In a new article on sustainable art, Artelier's art consultants spotlight artists from our Artist Walls collection who use natural materials and low-impact practices to create refined art for high-end projects. Each sustainable artist sheds new light on the possibilities for their materials, and expands the idea of sustainable art – in so doing, they demonstrate how eco-conscious luxury is more than a trend, and instead is the future of contemporary interiors.
With sustainability becoming a global movement, the need for low-impact design solutions has rarely been greater. Private clients and international businesses alike are looking towards innovative new concepts that create less of an impact on the environment, whilst not compromising on luxury. Yet, now that cutting-edge design favours natural materials, refined simplicity and exquisite craftsmanship, luxury and sustainability need not be mutually exclusive.
Sustainable artworks can bridge the gap between creating a stunning aesthetic experience and promoting sustainable design. As each artwork is an investment of time and is created by hand, the slower and manual way of working is inherently more sustainable than mass-produced objects manufactured by machines. As individual makers, many artists also naturally pursue less wasteful practices, and have full control over their choice of ethically sourced materials.
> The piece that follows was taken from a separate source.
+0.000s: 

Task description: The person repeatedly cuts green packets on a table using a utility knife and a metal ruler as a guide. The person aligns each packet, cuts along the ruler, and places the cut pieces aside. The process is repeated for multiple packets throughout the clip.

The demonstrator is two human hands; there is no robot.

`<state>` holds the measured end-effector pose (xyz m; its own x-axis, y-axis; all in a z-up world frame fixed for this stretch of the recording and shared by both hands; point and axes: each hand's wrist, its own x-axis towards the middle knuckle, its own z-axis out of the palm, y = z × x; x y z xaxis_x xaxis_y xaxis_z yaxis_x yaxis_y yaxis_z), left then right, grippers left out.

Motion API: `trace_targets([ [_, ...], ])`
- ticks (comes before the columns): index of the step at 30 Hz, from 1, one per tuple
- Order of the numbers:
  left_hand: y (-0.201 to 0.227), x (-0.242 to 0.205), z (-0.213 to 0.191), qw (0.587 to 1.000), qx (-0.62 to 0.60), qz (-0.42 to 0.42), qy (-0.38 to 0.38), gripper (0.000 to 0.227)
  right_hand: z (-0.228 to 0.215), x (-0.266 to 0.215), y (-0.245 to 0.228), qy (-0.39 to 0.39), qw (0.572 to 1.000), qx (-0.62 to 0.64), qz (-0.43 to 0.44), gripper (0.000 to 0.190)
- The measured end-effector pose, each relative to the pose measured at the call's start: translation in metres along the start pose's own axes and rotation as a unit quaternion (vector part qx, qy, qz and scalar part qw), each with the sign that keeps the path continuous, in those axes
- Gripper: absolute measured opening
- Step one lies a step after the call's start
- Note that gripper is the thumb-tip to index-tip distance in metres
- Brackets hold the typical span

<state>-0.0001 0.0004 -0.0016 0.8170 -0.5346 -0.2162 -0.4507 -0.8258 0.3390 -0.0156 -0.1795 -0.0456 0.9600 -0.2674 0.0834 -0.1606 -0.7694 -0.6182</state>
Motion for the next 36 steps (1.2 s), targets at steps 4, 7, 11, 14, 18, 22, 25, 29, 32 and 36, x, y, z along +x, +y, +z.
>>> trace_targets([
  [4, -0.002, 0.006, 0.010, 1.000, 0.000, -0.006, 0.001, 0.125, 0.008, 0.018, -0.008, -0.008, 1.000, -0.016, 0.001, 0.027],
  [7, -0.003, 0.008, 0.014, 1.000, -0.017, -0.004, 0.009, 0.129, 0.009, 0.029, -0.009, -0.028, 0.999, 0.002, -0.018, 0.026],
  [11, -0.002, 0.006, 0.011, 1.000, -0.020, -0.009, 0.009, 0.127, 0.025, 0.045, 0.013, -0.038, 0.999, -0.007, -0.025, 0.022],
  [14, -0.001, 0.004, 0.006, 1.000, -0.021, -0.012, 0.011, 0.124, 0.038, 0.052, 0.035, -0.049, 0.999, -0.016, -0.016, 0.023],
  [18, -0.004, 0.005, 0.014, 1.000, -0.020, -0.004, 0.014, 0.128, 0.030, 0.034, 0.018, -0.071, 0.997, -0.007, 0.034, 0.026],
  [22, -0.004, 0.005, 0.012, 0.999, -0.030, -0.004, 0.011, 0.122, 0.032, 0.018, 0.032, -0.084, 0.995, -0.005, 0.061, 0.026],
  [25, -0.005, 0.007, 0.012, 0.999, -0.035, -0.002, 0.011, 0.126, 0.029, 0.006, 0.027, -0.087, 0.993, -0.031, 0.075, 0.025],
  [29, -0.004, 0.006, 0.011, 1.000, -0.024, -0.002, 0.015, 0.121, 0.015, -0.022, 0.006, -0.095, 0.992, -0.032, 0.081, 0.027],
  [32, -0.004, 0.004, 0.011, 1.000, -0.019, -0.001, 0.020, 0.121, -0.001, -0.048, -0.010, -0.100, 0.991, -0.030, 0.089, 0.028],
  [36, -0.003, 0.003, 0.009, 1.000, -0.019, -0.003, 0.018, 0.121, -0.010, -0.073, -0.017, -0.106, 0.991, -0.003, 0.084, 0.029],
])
Unlike mass-produced products – which often rely on plastics and resins, or have longer and less sustainable supply chains – artists who are themselves committed to sustainability incorporate it into every stage of their process.
As leaders in commissioning sustainable contemporary art, Artelier’s art curators explore here the work of nine artists from Artelier's Artist Walls collection whose exquisite sustainable art is ideal for large-scale surfaces. Working across different mediums and practices, the artists share a common drive to create contemporary interpretations of the natural world through transforming humble materials into spectacular installations. These artworks become magnificent feature walls, which not only offer sustainable decorative solutions, but immerse viewers in abstract visions of nature.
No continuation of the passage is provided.